Bild: „Jetzt mache ich mal einmal einen Fehler, und alle hauen drauf“, sagt…
Seine Idee ist gescheitert, aber er hört trotzdem nicht auf, für sie zu
kämpfen. „Schluss ist, dann, wenn der Freispruch da ist“, sagt [1][Hardy
Prothmann], 52 Jahre alt, stämmige Figur, misstrauischer Blick, tiefe
Augenringe. „Juristisch bin ich auf der richtigen Seite.“ Er sieht müde
aus.
Prothmann hat sich selbst mal die „Zukunft des Lokaljournalismus“ genannt,
er wurde 2009 für seine Pionierarbeit mit sogenannten hyperlokalen Blogs
mit einem Medienpreis ausgezeichnet, auf Podien eingeladen und zigfach
interviewt. Er galt damals als sperriger, unbequemer Typ. Als einer, der
dem oft als bieder und angepasst gescholtenen Lokaljournalismus wieder die
kritische Haltung einbläute. Heute ist er in den Texten mancher Kollegen
bloß noch der „[2][Fake-News-Blogger aus Mannheim]“.
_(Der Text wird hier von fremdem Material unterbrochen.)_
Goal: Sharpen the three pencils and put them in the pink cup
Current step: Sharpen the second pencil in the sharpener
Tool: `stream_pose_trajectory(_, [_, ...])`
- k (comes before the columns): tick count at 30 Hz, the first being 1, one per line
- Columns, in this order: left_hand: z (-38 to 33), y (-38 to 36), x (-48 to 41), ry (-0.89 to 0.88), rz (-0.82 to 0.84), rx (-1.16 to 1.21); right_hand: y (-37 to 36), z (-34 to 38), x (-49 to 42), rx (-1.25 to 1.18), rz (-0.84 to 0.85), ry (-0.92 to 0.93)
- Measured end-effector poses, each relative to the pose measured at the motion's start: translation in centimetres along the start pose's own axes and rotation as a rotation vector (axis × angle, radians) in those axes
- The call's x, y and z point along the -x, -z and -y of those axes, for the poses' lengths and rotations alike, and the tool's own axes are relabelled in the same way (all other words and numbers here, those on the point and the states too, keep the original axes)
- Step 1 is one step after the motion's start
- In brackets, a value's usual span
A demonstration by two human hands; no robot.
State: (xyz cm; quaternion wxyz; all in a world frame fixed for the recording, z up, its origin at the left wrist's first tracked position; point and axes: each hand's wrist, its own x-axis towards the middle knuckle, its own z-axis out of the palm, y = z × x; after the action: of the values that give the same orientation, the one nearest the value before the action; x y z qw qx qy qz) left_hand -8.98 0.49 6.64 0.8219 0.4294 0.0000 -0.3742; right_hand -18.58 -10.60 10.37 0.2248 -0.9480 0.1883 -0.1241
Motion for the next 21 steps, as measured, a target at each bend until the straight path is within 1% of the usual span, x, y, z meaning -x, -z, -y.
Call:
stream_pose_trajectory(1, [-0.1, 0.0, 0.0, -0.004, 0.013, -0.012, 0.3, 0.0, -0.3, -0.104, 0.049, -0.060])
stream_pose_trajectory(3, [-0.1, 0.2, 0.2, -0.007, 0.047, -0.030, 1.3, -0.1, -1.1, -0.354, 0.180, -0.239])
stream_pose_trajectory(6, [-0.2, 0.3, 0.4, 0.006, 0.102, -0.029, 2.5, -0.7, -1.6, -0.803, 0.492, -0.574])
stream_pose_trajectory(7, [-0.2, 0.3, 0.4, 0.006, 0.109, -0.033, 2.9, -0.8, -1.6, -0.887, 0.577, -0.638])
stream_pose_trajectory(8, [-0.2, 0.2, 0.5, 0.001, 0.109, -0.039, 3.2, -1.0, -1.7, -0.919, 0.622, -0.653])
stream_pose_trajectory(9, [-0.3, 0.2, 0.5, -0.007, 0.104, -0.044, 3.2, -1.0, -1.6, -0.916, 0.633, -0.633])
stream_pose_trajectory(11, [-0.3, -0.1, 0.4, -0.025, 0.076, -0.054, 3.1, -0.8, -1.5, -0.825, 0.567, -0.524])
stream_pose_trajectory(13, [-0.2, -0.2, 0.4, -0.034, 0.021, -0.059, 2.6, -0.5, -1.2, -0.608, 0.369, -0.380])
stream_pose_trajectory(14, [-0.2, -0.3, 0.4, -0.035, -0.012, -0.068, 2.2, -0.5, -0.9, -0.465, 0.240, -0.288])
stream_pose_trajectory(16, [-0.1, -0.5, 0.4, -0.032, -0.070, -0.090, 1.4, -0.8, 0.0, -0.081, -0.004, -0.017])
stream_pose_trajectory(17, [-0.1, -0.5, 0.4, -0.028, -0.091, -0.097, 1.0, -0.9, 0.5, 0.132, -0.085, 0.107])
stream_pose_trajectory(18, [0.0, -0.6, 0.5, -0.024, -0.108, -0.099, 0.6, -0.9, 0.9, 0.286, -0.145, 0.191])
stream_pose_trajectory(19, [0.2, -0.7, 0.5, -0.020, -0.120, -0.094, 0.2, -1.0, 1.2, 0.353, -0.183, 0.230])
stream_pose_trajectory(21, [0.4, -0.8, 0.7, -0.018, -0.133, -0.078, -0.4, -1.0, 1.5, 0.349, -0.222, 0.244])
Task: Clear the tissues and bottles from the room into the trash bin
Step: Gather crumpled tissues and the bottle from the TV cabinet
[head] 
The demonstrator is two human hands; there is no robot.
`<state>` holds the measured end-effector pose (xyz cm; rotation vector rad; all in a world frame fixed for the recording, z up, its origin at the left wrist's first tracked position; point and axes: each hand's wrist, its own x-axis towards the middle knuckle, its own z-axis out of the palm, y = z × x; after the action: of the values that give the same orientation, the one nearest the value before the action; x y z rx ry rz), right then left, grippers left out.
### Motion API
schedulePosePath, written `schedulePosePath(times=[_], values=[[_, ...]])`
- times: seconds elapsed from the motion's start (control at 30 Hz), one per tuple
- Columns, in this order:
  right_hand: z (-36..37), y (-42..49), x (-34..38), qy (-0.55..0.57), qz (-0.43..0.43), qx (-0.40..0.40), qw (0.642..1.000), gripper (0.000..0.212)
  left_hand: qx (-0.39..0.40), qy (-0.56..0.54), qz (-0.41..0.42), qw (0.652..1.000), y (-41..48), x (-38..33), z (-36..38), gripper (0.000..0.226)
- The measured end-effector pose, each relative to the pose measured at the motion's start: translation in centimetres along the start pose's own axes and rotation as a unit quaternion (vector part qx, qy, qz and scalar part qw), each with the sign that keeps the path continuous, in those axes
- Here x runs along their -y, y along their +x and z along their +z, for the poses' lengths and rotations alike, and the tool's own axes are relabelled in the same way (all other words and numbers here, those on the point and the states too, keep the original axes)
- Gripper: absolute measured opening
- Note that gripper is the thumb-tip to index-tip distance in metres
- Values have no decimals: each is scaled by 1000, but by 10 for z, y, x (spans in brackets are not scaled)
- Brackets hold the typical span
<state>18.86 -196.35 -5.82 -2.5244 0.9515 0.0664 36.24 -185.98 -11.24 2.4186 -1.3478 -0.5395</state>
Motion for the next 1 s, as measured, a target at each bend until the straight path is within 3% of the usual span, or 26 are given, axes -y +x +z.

Der Hintergrund: Im Januar dieses Jahres verurteilte ihn das Amtsgericht
Mannheim wegen der Störung des öffentlichen Friedens zu 12.000 Euro Strafe
(Update: Das Landgericht Mannheim hat die Strafe inzwischen auf 4.800 Euro
herabgesetzt). Zuvor, im März 2018, hatte er auf seinem Rheinneckarblog
[3][einen fiktiven Text über einen blutigen Terroranschlag] in der Stadt
veröffentlicht. Von 136 Toten war die Rede. Die Auflösung kam erst hinter
einer Paywall: Eine Debatte über mangelnde Medienkompetenz und die
Bedrohungslage durch Terrorismus habe man erzeugen wollen, heißt es da.
Die Debatte kommt – nur anders, als Prothmann beabsichtigt hatte.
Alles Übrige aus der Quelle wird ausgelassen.